**Your goal**: Check every line below for the string "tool". Copy the ones that have it.

Information provided below:

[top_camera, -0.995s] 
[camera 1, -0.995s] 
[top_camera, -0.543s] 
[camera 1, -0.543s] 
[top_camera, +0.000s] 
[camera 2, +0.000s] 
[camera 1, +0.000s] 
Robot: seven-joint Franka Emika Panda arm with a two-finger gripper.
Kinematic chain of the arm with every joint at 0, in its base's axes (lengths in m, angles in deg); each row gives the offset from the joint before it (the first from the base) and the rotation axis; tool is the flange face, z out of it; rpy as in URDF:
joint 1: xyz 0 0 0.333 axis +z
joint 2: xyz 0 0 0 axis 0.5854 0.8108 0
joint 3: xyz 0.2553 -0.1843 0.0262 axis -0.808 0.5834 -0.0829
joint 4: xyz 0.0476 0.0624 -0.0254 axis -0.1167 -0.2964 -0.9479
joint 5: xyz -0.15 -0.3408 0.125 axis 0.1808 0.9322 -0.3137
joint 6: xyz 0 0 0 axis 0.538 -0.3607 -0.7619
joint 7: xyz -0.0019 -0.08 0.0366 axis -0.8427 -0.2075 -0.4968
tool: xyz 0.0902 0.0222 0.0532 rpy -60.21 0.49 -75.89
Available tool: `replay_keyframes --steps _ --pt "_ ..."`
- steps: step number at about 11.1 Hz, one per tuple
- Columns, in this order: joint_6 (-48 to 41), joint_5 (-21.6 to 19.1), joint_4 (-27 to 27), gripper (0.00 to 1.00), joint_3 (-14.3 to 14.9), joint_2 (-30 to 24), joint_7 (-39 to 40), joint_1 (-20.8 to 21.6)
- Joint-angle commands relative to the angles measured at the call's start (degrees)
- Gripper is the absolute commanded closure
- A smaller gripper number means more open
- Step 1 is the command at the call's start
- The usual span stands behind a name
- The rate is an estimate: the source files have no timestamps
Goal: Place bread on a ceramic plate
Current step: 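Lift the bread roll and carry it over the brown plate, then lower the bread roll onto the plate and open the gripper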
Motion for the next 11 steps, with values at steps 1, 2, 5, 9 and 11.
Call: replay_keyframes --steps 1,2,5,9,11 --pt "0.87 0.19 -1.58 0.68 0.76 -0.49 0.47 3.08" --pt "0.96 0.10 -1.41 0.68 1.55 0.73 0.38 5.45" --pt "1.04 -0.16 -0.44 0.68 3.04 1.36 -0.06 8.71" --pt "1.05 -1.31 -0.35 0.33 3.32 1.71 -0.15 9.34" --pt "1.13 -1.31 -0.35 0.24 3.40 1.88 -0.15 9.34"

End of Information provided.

**Result of this exercise**:
Kinematic chain of the arm with every joint at 0, in its base's axes (lengths in m, angles in deg); each row gives the offset from the joint before it (the first from the base) and the rotation axis; tool is the flange face, z out of it; rpy as in URDF:
tool: xyz 0.0902 0.0222 0.0532 rpy -60.21 0.49 -75.89
Available tool: `replay_keyframes --steps _ --pt "_ ..."`

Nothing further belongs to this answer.